The regal Queen Conch Shell has long been considered one of the most beautiful types of shells. Growing up to 10 inches in length, the Queen Conch is one of the largest seashell species in existence and comes from the Strombidae family of shells which are native to the Caribbean Sea.
Of the more than 100,000 known species of shells, one of the most rare and the most valuable for many years was Conus goriamaris, the glory of the sea cone shell. Like many cone shells, this large, slender cone shell is found in the Pacific and Indian Oceans. Fine, chestnut heiroglyphic-like markings cover the shell of this animal in two or three bands.
In 1969, the habitat of conus gloriamaris was discovered, and since then hundreds have been collected. The value of the shell has dropped significantly since then, and it is no longer the world’s most expensive shell. However, the glory of the sea is still highly collectible, both for its shape and coloring and also for its history.
The world’s best beach for finding shells is situated on L’Haridon Bight in Shark Bay – Shell Beach in Western Australia is home to billions of tiny coquina bivalve shells, deposited here over 4,000 years ago.

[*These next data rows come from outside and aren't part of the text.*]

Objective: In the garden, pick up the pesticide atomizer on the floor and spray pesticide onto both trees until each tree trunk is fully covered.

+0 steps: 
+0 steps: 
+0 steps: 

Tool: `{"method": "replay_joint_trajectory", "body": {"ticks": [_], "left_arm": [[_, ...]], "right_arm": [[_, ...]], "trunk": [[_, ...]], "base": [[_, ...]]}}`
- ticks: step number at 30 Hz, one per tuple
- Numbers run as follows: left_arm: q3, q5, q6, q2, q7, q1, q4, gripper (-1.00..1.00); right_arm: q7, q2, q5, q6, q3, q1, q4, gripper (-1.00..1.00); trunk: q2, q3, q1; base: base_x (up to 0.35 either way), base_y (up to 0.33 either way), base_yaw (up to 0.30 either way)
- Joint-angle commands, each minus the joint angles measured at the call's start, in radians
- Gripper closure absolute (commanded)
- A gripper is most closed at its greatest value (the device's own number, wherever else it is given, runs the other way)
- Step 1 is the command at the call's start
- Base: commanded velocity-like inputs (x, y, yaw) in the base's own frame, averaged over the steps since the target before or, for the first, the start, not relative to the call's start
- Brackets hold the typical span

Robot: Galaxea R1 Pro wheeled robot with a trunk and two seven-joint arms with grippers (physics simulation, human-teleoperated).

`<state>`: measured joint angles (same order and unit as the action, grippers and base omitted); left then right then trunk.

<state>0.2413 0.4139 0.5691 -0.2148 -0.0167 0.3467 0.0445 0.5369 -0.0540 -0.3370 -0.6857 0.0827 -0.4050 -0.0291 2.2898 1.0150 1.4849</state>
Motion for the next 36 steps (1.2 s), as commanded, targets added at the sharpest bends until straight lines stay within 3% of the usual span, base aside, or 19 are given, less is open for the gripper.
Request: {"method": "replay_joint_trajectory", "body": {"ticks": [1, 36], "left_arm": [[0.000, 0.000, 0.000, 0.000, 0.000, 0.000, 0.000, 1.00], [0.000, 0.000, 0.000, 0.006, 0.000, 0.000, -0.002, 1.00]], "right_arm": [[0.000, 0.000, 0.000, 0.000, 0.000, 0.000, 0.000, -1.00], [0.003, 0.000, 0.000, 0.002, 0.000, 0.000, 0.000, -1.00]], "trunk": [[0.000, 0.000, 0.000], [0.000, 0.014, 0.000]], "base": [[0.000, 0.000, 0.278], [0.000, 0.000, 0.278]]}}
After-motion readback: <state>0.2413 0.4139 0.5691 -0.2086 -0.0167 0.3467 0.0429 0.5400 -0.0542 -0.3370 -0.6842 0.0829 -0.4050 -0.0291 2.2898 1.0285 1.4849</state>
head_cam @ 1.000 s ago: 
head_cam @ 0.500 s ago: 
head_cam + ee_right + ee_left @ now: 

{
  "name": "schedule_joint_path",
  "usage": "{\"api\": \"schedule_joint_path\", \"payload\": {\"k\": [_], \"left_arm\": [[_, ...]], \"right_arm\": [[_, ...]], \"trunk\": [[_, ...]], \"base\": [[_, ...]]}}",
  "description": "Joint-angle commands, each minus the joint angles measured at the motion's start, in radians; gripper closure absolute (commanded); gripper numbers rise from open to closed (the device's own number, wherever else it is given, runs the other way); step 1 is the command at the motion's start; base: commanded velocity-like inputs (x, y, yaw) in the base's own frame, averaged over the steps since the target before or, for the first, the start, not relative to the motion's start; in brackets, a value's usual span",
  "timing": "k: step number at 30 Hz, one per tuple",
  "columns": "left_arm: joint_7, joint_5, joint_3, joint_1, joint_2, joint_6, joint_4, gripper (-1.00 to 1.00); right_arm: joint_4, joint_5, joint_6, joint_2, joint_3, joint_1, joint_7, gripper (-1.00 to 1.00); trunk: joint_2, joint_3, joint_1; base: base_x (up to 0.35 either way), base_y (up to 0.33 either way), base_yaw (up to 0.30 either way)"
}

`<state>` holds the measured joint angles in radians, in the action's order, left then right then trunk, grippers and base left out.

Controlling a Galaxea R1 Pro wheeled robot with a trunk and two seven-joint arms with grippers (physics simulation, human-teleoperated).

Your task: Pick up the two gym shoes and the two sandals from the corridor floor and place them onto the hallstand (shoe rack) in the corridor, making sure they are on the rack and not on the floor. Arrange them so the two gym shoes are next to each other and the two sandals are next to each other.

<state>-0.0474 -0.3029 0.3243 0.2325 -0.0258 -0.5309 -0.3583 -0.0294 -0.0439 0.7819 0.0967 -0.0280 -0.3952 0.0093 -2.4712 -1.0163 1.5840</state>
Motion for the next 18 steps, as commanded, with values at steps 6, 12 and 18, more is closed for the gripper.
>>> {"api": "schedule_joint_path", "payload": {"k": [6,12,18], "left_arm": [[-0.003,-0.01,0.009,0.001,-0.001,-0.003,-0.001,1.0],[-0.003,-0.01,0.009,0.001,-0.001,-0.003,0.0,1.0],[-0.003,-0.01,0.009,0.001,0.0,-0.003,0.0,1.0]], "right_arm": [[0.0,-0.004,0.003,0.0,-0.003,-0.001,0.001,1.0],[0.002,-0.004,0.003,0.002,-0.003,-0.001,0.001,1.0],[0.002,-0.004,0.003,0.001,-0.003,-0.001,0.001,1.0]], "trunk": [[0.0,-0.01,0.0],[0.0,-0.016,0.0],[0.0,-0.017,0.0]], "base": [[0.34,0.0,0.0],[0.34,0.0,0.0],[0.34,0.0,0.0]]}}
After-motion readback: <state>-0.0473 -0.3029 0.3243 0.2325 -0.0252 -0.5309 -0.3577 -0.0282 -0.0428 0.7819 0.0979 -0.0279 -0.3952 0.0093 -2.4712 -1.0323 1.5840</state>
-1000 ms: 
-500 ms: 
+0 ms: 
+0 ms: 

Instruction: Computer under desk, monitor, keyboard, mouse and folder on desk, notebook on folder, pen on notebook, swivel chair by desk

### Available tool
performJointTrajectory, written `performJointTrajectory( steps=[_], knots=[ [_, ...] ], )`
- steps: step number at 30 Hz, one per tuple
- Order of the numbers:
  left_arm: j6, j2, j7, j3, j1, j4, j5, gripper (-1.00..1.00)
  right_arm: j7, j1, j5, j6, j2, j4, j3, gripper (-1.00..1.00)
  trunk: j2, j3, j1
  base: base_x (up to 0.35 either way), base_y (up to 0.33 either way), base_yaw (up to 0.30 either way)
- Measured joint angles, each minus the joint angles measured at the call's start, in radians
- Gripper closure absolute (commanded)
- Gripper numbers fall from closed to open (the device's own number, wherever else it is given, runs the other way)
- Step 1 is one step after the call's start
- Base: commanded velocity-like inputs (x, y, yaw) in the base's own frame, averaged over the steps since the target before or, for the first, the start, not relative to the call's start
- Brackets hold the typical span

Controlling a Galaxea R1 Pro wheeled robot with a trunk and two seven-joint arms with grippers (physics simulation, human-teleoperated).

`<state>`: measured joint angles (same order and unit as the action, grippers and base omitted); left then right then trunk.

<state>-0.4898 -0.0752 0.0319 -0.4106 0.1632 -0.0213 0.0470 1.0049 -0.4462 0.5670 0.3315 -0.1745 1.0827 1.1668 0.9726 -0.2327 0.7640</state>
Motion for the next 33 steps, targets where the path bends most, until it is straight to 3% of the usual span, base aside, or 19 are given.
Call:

The result is a sixty-kilometre long snow-white beach, lapped by an aqua blue sea, covered in shells that go down 6 to 10 metres.
The largest human image of a seashell has 1,093 participants, and was achieved by The Beaches of Fort Myers & Sanibel (USA) as part of National Seashell Day at the Outrigger Beach Resort on Fort Myers Beach, Florida, USA, on 21 June 2018. The final seashell measured approximately 49.27 m (161 ft 8 in) long by 22.25 m (73 ft) wide. The gathering for National Seashell Day also functioned as a non-perishable food drive. The United Way of Lee, Hendry, Glades and Okeechobee Counties collected over 129.27 kg (285 lb) of food, which was donated to the InterFaith United Way House.
Seashell is an off-white color that resembles some of the very pale pinkish tones that are common in many seashells. The first recorded use of seashell as a color name in English was in 1926. In 1987, “seashell” was included as one of the X11 colors.